Pas la peine de vous le dire. Parfois, nous sommes découragés. Je me pose des questions sur mon engagement dans le social. J’ai une famille, un travail.

Je ne vis pas dans l’opulence, mais je mène une vie décente. J’ai mon propre moyen de transport, je bouge quand je veux. Je pourrais mener une vie tranquille.

Pourquoi dois-je m’exposer à des reproches ou ennuis ? J’ai même reçu des menaces d’un propriétaire d’une compagnie d’autobus privée. Ce n’est pas évident de voir la misère des gens. Voilà pourquoi, entre autres raisons, je me bats encore pour essayer de faire avancer les choses.

Vous attendez-vous que le gouvernement introduise le tram dans des endroits comme Grand-Sable, Petit-Sable, Bambous-Virieux, Grand-Port, entre autres ?

Si le Metro Express pouvait contribuer à faciliter la vie dans ces régions, pourquoi pas ?

D’après vous, d’où vient cette réticence des élus de venir sur place pour rencontrer des habitants et écouter leurs doléances qui concernent aussi les inondations fréquentes et la qualité de l’eau ?

Je crois que tout le problème gravite autour de Rajiv Jangi, le président du conseil de district de Grand-Port qui, dans le passé, a affiché ouvertement sa couleur politique. Il est proche du Parti travailliste. Le pouvoir en place a tout fait pour lui reprendre ce poste. Malgré cela, il est toujours en place.

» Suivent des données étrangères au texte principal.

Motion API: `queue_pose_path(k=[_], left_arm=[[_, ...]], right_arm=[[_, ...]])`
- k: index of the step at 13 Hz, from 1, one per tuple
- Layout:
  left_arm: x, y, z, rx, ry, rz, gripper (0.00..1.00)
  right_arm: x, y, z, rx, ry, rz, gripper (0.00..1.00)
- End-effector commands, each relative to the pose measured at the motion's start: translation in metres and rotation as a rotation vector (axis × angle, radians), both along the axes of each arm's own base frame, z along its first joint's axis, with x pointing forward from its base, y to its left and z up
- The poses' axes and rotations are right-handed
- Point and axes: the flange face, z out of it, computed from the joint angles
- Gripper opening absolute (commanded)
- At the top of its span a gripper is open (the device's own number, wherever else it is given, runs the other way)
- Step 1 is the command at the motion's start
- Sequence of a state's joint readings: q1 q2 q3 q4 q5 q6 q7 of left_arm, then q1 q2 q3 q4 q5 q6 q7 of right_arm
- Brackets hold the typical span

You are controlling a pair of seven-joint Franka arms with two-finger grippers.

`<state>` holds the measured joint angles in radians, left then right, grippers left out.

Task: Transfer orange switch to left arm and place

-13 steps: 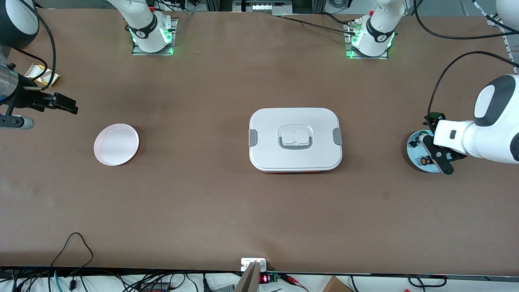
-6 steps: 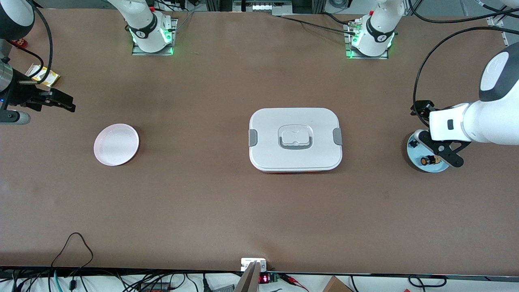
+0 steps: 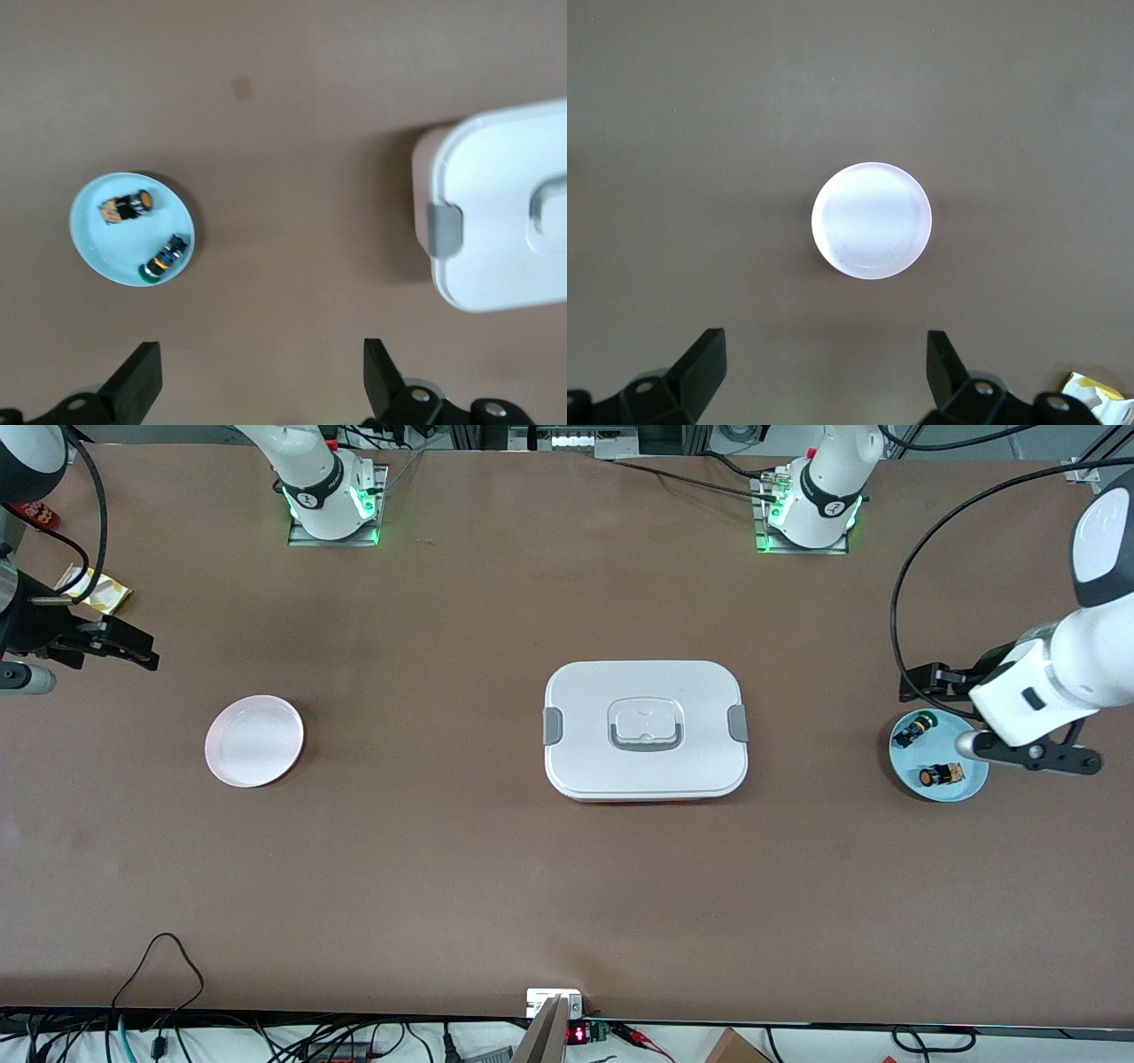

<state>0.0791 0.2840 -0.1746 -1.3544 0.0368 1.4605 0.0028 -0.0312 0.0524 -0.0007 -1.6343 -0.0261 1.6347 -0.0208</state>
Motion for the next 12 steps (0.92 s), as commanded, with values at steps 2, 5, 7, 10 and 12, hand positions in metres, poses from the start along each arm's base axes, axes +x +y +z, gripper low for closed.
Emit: queue_pose_path(k=[2, 5, 7, 10, 12], left_arm=[[-0.045, -0.006, 0.011, -0.004, -0.097, 0.047, 1.00], [-0.082, -0.001, 0.007, -0.004, -0.146, 0.055, 1.00], [-0.086, 0.005, 0.003, -0.005, -0.135, 0.071, 1.00], [-0.082, 0.008, 0.002, -0.002, -0.132, 0.070, 1.00], [-0.082, 0.008, 0.003, 0.000, -0.129, 0.070, 1.00]], right_arm=[[0.000, 0.001, 0.005, 0.013, 0.001, 0.005, 1.00], [0.000, 0.004, 0.005, 0.011, 0.001, 0.010, 1.00], [0.000, 0.004, 0.006, 0.013, 0.000, 0.011, 1.00], [-0.001, 0.004, 0.009, 0.010, -0.006, 0.013, 1.00], [-0.001, 0.008, 0.012, 0.007, -0.012, 0.022, 1.00]])
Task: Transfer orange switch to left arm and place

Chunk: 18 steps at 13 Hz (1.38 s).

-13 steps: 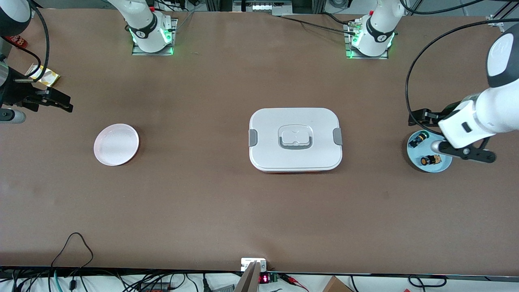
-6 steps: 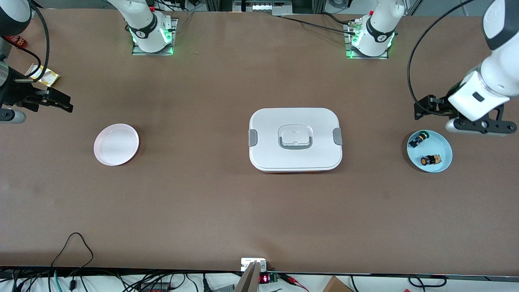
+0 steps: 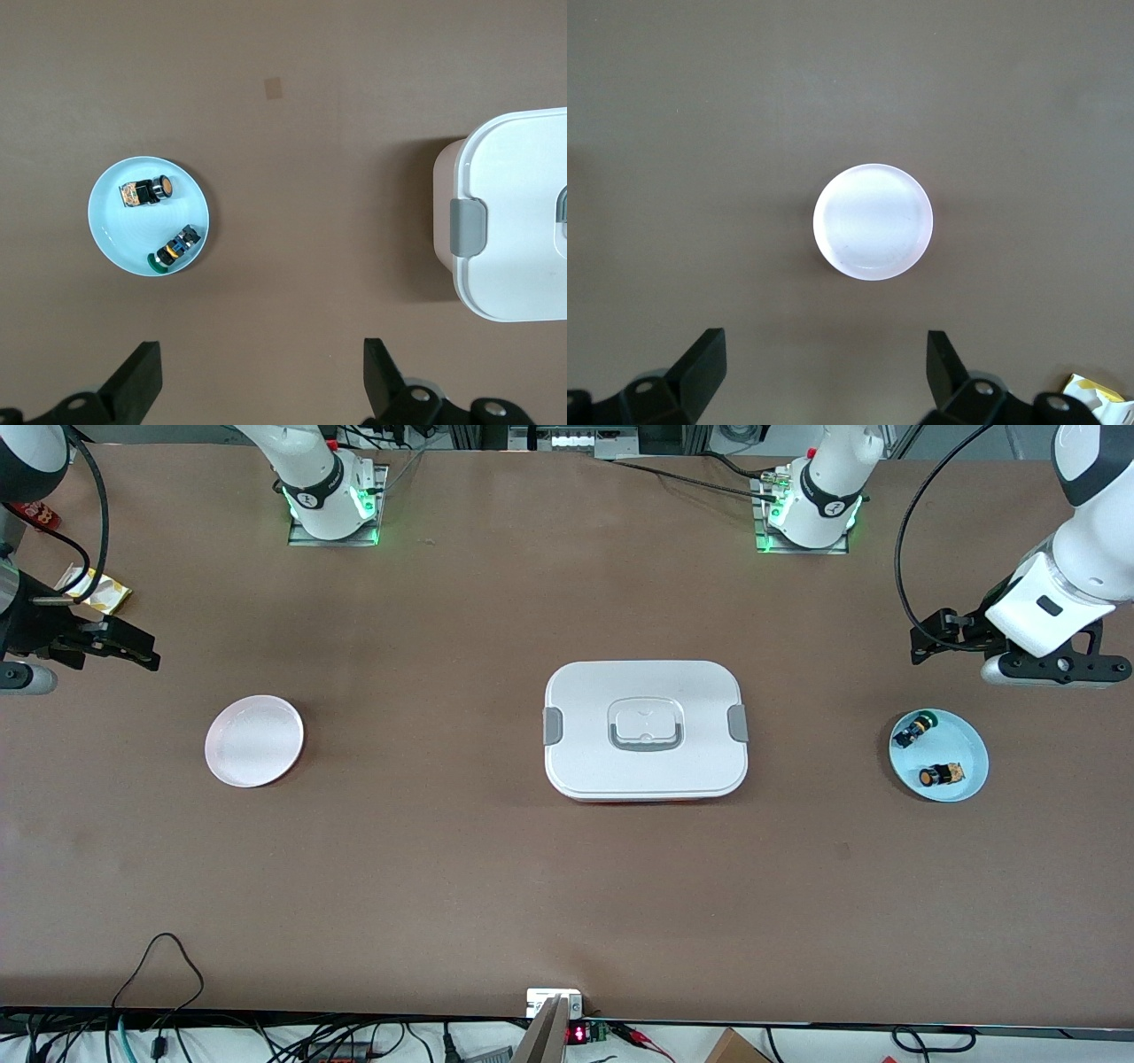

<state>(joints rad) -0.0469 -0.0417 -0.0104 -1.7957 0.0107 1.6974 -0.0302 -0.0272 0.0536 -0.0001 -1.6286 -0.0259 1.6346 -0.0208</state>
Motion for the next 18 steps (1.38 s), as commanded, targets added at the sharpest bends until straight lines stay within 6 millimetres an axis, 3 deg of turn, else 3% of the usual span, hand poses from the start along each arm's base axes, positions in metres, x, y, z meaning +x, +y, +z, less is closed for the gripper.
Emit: queue_pose_path(k=[1, 18], left_arm=[[-0.0031, -0.0019, 0.0028, -0.018, -0.011, 0.004, 1.00], [-0.0057, -0.0052, 0.0039, -0.007, 0.022, 0.006, 1.00]], right_arm=[[-0.0013, 0.0083, 0.0098, 0.006, -0.008, 0.022, 1.00], [-0.0015, 0.0108, 0.0097, -0.003, -0.006, 0.029, 1.00]])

Vous croyez sincèrement que c’est l’une des raisons principales ?

Je n’ai pas de doute. Ce n’est pas une raison pour pénaliser des milliers de villageois. Chacun est libre d’exprimer son opinion politique. Je trouve que c’est injuste de faire payer les enfants, les adolescents, les personnes âgées et plusieurs familles pour des raisons politiques.

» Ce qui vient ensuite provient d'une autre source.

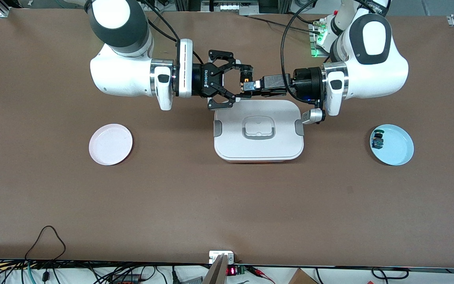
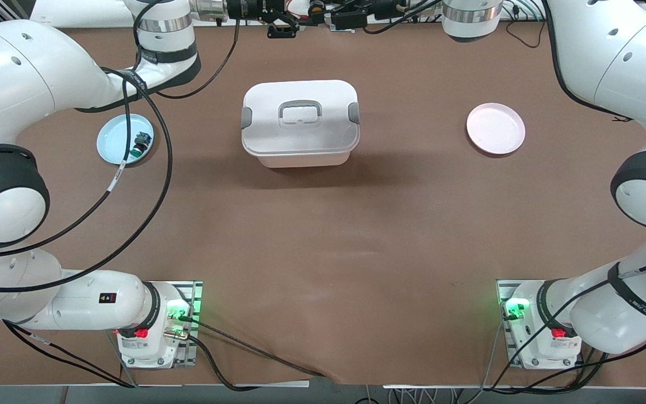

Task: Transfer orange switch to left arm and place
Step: 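Close the left gripper on the switch and open the right gripper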

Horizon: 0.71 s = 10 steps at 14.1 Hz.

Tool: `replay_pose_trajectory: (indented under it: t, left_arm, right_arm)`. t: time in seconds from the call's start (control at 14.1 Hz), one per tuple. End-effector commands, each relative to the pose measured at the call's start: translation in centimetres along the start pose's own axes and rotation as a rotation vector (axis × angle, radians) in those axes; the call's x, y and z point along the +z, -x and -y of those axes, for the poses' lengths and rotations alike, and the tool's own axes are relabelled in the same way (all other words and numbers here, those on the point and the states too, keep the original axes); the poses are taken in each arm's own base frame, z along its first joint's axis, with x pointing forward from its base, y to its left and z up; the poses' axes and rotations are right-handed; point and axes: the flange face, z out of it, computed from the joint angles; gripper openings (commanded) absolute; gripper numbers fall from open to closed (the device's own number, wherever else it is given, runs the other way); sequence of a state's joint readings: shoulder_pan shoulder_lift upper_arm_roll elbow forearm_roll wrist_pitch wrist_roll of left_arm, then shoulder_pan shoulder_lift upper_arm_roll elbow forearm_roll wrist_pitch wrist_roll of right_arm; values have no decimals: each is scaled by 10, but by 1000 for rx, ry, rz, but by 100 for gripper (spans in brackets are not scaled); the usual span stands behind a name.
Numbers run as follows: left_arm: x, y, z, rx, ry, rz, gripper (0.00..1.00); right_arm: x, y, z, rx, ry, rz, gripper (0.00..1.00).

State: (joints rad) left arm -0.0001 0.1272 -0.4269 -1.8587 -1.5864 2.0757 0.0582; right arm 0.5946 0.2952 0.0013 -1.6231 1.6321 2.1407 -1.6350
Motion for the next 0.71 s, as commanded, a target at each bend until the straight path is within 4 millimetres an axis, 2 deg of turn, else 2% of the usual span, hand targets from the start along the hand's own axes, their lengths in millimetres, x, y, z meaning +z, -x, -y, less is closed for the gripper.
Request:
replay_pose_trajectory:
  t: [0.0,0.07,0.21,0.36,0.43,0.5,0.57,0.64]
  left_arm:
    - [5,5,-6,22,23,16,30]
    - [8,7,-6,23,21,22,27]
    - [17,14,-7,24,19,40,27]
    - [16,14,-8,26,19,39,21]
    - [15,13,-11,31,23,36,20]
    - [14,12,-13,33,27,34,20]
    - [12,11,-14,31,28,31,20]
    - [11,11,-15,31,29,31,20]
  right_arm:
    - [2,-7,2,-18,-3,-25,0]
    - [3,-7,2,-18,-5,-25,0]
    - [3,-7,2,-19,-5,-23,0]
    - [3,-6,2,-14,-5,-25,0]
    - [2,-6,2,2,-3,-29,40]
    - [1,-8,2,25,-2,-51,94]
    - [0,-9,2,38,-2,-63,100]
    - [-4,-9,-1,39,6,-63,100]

Quels sont les autres problèmes qui vous préoccupent dans la région ?

Les inondations fréquentes. Il n’y a pas longtemps, les planteurs ont subi des dommages. Les terres qu’ils cultivent ont connu des érosions. Cela a forcé beaucoup de planteurs à abandonner la culture de légumes. L’inondation des champs et la forte érosion des sols, je dois le préciser, ont été causées par l’obstruction des drains et l’absence d’un système de drainage adapté à la région.

D’après mes observations, les inondations se produisent lorsque l’eau de pluie sur les pentes s’accumule plus rapidement que la terre ne peut absorber. Il n’y a presque pas de canaux appropriés pour drainer l’eau de pluie et il ne peut y avoir de développement durable dans la région du Sud-Est lorsqu’une quantité massive de végétaux est emportée vers la mer pendant des inondations.

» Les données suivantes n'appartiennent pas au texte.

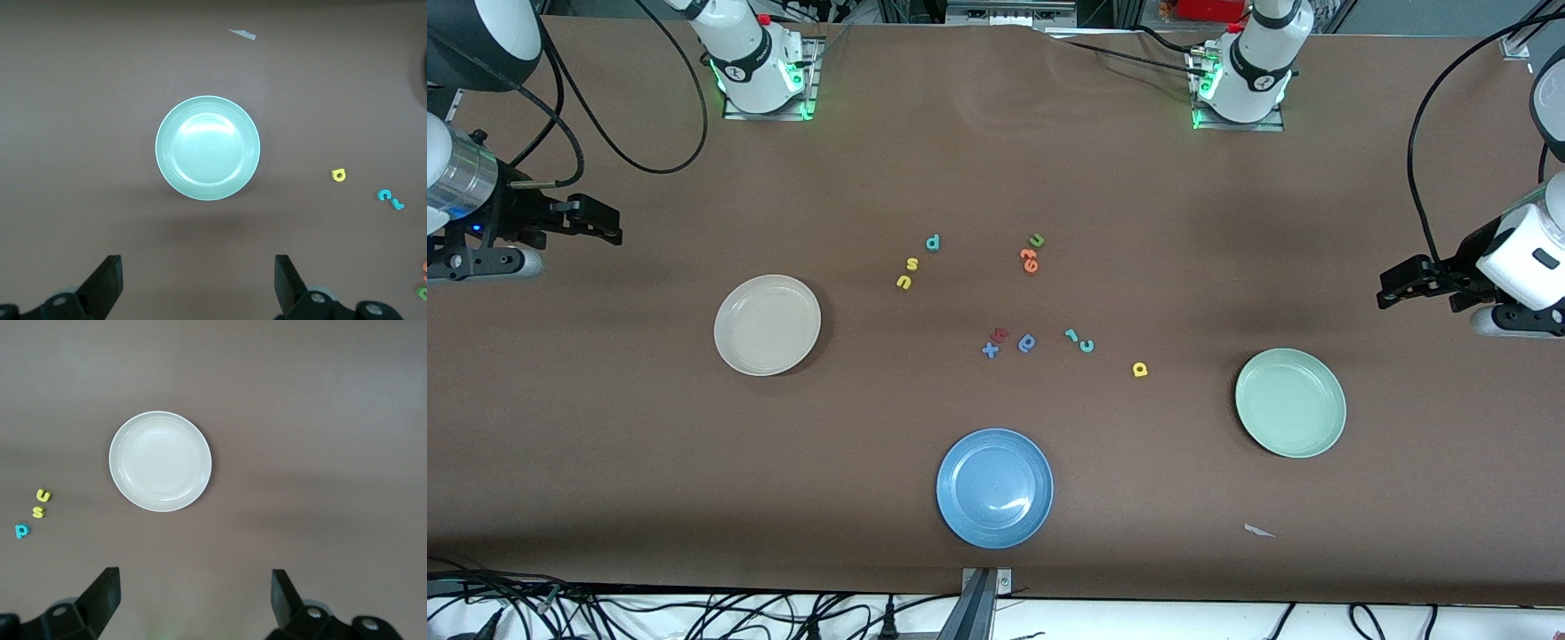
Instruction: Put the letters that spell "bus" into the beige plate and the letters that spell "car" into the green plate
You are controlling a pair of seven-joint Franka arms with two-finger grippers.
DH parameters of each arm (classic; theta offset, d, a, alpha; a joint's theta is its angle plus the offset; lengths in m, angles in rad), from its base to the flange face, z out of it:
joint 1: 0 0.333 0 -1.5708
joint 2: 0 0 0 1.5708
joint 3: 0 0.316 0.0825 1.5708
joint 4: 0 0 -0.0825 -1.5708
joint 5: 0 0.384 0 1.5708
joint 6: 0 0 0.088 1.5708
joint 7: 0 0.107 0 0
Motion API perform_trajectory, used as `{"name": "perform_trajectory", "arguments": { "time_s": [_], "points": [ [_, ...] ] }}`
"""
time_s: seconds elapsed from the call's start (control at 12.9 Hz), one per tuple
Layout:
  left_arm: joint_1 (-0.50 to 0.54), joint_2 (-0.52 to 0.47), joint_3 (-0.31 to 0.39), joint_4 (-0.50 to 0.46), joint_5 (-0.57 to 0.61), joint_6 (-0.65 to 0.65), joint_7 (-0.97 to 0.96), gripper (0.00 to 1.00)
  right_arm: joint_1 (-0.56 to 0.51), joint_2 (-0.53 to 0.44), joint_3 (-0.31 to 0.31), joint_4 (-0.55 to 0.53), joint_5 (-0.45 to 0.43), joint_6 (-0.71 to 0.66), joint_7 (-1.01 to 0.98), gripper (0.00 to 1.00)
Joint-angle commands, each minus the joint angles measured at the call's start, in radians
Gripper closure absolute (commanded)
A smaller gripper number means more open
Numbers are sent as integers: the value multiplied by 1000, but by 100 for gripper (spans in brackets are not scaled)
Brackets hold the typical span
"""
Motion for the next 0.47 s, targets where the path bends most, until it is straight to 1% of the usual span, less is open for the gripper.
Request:
{"name": "perform_trajectory", "arguments": {
  "time_s": [0.0,0.15,0.39],
  "points": [
    [-5,-7,-1,-5,31,-5,12,0,0,16,-2,40,-9,-33,24,0],
    [-5,-7,-1,-5,31,-5,12,0,3,16,1,63,-15,-37,24,0],
    [-4,-5,-1,-5,31,-5,12,0,-7,24,-3,65,-3,-34,25,0]
  ]
}}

Vous proposez quoi comme solution ?

Il faut mettre sur pied un plan d’action avec l’aide des planteurs, des conseillers de cette région et des experts. Et discuter sérieusement autour d’une table pour trouver des solutions dans les zones sujettes aux inondations. Il ne faut surtout pas oublier que des glissements de terrain ont été notés il n’y a pas longtemps à Quatre-Sœurs.

Les habitants sont aussi confrontés au problème d’eau…

C’est un calvaire quotidien pour beaucoup de mères de famille. On avait même organisé une action. Accompagnés de plusieurs habitants et de Rajiv Jangi, président du conseil de district de Grand-Port, nous avions loué un autobus avec nos propres moyens pour nous rendre au bureau de la CWA à Saint-Paul. La situation avait changé pour seulement deux ou trois jours. Aucune solution durable n’a été trouvée. Nou ankor manz nou margoz.